But Jenny Lake was clear and beautiful, and we took a short boatride across it to part of Cascade Canyon trail. We hiked about half a mile up through forest to Hidden Falls, a lush, white waterfall pouring down an outcropping of stepped rocks. Amy and Michelle ran up another half mile to Inspiration Point, where they could look out over the lake and canyon, and Dave and I stayed below and watched the kids collect stones in the cold water. (This is when I had spontaneous cellphone reception and called both Mom and Joey.) We hurried and hiked back down to make it to the boat before six, boated back across Jenny Lake, then swam and nursed babies and visited the visitor center again before driving back south to Jackson.
We decided to eat out again, just for fun, so we proceeded to try and find a suitable restaurant. Jackon's a pretty cool town. A bit resortish, maybe like South Lake Tahoe in some ways.
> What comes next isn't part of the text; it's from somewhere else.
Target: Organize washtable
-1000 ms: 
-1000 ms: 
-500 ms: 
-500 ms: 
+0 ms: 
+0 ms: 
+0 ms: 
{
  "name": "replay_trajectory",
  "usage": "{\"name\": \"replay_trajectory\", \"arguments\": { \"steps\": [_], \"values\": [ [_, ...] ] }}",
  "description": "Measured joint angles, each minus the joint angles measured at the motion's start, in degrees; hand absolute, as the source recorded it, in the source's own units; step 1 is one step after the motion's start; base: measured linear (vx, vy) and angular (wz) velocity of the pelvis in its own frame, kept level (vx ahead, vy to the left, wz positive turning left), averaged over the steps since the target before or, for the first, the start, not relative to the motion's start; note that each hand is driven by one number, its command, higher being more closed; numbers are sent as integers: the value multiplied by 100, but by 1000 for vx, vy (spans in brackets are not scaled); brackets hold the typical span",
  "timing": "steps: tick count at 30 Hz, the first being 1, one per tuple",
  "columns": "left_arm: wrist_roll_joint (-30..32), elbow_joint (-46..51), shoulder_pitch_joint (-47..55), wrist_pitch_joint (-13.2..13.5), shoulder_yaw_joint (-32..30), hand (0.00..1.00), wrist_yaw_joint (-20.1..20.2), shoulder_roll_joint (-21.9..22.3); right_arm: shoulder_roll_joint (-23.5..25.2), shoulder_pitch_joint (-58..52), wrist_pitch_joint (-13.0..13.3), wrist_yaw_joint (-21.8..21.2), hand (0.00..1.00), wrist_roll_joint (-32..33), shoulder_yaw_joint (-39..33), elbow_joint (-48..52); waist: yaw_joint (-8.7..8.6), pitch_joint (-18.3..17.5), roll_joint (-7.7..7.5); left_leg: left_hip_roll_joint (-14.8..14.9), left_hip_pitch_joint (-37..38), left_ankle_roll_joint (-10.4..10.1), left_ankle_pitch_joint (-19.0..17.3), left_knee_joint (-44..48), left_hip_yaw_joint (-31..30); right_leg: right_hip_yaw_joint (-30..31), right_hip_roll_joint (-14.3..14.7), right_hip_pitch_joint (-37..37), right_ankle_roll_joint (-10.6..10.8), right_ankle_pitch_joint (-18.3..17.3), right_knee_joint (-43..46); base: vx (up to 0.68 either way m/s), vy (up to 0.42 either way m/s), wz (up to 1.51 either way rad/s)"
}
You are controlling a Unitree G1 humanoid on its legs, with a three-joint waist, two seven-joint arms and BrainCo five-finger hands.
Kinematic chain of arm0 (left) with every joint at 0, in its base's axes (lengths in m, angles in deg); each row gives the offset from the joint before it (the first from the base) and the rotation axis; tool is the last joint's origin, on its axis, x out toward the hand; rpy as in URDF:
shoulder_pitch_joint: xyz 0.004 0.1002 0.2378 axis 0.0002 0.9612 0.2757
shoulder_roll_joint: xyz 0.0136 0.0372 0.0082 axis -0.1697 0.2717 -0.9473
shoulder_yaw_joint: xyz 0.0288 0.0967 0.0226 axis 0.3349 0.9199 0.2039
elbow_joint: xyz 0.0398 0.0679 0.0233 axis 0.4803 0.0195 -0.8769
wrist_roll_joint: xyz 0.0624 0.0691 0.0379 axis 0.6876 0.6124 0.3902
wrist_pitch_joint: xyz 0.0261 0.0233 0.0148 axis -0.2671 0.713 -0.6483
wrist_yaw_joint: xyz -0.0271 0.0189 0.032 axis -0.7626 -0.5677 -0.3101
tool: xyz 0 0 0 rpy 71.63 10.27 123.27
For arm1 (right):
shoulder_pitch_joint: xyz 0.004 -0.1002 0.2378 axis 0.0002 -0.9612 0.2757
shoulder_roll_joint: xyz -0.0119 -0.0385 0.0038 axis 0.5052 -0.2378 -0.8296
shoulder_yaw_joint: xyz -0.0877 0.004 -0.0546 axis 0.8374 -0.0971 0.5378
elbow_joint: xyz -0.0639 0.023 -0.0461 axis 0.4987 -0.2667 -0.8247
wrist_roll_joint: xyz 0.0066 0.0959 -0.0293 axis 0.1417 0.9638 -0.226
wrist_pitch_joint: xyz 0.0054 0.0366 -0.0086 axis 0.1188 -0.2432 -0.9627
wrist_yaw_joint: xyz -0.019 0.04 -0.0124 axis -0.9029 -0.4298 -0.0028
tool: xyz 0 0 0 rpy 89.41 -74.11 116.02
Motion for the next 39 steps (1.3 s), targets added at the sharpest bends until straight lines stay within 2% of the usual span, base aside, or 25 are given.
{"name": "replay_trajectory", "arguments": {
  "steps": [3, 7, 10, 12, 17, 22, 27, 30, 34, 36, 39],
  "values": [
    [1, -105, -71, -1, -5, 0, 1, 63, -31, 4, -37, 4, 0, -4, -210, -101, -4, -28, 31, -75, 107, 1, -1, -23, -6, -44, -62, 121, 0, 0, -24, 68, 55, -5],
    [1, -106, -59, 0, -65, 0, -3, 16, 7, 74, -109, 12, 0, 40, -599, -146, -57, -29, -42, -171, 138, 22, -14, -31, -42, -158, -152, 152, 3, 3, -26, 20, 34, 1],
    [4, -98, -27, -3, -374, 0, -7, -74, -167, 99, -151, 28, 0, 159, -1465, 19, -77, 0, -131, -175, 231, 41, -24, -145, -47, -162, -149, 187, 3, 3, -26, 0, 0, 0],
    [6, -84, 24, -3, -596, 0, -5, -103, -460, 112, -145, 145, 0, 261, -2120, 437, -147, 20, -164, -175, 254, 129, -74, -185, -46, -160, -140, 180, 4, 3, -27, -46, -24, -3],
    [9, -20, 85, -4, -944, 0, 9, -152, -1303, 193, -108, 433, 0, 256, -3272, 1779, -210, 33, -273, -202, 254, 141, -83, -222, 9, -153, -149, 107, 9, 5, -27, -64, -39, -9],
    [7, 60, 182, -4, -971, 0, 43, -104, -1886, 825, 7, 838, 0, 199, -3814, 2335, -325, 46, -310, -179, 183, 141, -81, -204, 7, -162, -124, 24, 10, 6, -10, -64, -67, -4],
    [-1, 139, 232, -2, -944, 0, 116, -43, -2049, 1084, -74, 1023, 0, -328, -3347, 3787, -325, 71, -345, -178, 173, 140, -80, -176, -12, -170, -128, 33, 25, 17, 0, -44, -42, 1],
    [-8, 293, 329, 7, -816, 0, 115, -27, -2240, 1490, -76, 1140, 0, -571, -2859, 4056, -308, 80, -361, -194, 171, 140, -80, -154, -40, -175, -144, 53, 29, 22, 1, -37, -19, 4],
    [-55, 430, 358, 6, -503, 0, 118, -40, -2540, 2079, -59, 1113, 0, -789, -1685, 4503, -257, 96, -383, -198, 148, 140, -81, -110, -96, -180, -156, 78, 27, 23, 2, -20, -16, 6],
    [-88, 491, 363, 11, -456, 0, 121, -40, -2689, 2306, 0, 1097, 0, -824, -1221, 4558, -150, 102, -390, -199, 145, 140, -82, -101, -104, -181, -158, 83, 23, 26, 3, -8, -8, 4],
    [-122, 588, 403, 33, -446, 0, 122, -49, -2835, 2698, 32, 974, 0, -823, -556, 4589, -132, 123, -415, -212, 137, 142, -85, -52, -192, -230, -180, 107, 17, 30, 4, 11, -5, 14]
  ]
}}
But just some ways. (It's also known as Jackson Hole, but from what I hear, they're trying to up their image, and the "hole" portion of it just has to go. You know the Johnny Cash song--"I'm going to Jackson . . .") We walked through the town a few times. It's cute; there's a central park with big arches made of elk antlers on either corner (these antlers are scavenged from the Refuge after each season--they're not from hunted elk). Lots of lit shops and little stops and places to eat, a lot of wooden, old-western style architecture. So we tried to get some recommendations on where we could eat where kids would be welcome. Teton Steakhouse? No thank you. Some American bistro, some fish n chips place? No, no. After a few more nos and one good recommender, we finally found the Snake River Brewery. Which was so good. It was an old industrial building set a couple blocks off the main strip, with three floors around a winding staircase and ancient arcade games on the top floor. We were super hot and had walked for blocks around this city after parking about a mile away. Great 9 pm food. If you, we, anyone else eats in Jackson, they should eat there.
Back at camp, we put sleeping children into sleeping bags and lay down in the 58 degree night.
The next morning we all got up around 8 and got ready for more rafting. The sun was coming up behind our hills, though we couldn't see it yet, and it was a bit colder out. We brought everything we'd need and left for West Table again. I got to guide the first expedition. There were only six of us: Chris and Dave as lead paddlers, myself in the rear, Amy on the port side, and Jarom and Colin sitting on thwarts in the middle, protected. We had an excellent trip, took us a little longer than Sunday because our crew was so small. But we hit Big Kahuna hard and strong, made Dave swim it. We stopped after Champagne at a cliff on the left. Colin wanted to jump it, but the climb is short and tricky; you have to crawl across a crumbling rocky ledge to get there. At top there's a dead gnarled tree with smooth wood that you can cling to before jumping. But both Jarom and Colin were determined to jump
something, so we led them to the underside of the cliff where you can jump about five or six feet down in the dark deep Snake. Jarom wanted me to hold him, but instead we held hands as we jumped in together. We went under a foot or so and then came back up, Jarom screaming out not from fear, but from the water's cold. Even so, he loved the jump. He's very brave. Amy went and jumped it too. Colin did it probably five times. I climbed up to the bigger ledge--maybe thirty feet up--and jumped in from the root of the gnarled tree. It was invigorating--the water's cold isn't even numbing, it's refreshing.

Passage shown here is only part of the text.